Manti “led his father to believe he had physically met Kekua”. So, Manti lied to his dad, right? How is that not participating in the hoax?
Manti’s father went his son one – or several times – better by telling the South Bend Tribune in October 2012, “Every once in a while, she would travel to Hawaii, and that happened to be the time Manti was home, so he would meet with her there.”
Or not.
You’ll hear a lot more about this story in the coming weeks and months. Hopefully, some real journalists will get on it and the truth will out.
But something tells me that Manti Te’o is not the victim here. His hoax story is full of more holes than the Irish defense against Alabama.
The American public is the victim.
The victim of shoddy journalism.
Great post, Paul. And extrapolate from there with the shoddy journalism. I don’t buy that in the 24 hour news cycle, everything’s moving so fast they just don’t have time to check. If you don’t have time to check, don’t broadcast a story until you do.

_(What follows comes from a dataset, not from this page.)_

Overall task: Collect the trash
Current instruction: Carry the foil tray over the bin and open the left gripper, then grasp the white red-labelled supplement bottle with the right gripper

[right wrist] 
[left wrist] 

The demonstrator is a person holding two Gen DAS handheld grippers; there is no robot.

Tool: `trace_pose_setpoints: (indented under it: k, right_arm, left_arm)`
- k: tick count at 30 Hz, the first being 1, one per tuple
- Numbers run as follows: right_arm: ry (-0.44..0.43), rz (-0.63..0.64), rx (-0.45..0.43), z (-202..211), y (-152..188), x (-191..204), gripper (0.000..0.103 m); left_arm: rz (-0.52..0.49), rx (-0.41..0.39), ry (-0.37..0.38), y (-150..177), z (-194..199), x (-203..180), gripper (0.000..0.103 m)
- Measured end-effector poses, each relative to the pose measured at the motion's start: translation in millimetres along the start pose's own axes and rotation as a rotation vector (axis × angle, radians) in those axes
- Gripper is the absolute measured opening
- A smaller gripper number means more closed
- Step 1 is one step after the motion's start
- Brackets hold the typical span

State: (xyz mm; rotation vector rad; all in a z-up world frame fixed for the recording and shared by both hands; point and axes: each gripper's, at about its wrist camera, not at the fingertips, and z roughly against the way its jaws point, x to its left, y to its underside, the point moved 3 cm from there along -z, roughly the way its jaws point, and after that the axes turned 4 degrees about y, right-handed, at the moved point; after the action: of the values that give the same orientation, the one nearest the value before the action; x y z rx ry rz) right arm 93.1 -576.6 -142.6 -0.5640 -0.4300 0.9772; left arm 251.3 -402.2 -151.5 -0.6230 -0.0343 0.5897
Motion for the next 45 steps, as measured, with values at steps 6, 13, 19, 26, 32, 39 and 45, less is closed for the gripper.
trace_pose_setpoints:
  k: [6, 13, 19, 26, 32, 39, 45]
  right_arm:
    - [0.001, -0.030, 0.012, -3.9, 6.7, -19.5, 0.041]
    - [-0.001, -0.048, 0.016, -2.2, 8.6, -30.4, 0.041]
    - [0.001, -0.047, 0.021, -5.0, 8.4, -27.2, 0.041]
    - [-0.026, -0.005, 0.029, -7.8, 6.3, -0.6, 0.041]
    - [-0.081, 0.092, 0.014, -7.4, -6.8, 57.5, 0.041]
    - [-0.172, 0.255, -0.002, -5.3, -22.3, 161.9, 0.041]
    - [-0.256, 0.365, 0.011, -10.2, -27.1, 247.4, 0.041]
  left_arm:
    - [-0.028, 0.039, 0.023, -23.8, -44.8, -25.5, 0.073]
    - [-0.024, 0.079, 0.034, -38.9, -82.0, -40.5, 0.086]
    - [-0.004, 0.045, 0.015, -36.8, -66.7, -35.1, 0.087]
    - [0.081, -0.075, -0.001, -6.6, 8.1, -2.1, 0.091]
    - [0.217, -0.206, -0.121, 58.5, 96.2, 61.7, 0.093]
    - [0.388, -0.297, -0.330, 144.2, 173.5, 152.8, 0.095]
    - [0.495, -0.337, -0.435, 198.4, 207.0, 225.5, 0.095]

Good point, Sally. The ability to research and gather information is moving fast, too. As the kids say, at least reporters should JFGI.

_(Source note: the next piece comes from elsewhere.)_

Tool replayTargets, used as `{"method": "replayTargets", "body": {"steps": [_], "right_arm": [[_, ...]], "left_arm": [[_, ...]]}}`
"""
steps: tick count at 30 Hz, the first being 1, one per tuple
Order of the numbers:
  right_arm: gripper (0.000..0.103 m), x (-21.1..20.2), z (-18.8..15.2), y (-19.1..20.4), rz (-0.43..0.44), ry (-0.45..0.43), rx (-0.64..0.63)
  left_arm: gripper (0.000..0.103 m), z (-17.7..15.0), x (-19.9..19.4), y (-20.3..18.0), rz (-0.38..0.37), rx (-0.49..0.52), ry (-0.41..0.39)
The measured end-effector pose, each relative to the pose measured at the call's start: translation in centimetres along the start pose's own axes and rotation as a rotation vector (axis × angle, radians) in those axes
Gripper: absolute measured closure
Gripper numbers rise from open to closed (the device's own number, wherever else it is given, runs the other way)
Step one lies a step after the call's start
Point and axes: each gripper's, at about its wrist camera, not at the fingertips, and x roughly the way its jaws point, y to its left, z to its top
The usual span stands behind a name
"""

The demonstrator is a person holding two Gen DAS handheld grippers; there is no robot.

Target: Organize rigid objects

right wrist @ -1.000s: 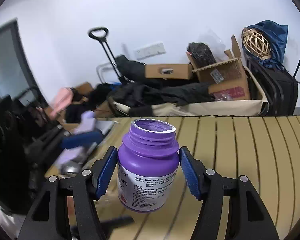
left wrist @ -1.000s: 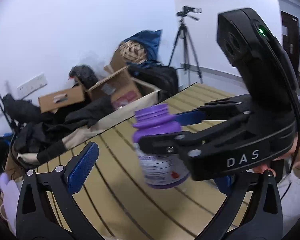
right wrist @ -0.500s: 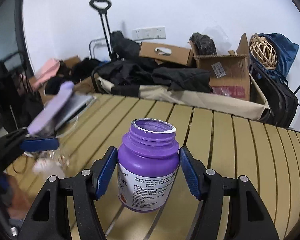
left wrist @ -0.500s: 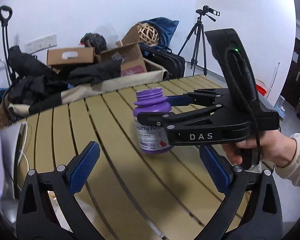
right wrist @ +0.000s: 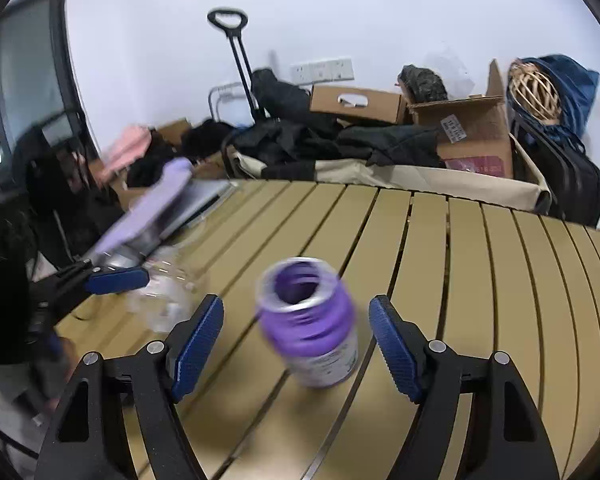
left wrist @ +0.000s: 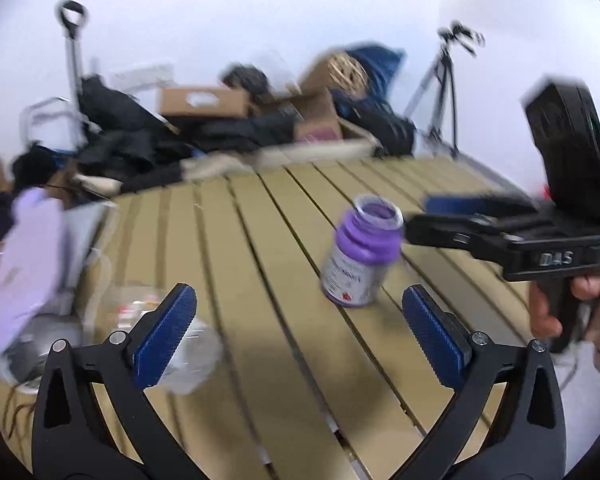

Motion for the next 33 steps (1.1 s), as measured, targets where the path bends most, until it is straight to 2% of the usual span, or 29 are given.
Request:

Excellent analysis, Paul. The minute I heard about Manti’s story, I realized it had been covered years ago in AVENUE Q —
I don’t understand why this story has National attention. Why should anyone outside South Bend care about a Notre Dame football player? Football Culture is just too damn big. First Penn State, then ex-pro suicides, then concussion consciousness, etc etc. And there are many other football scandals out there, more than a few at Notre Dame. Football seems to get a free pass everywhere because of the enormous economics involved. That’s what drives me crazy and it should drive you crazy too. Football sucks – Boycott Football!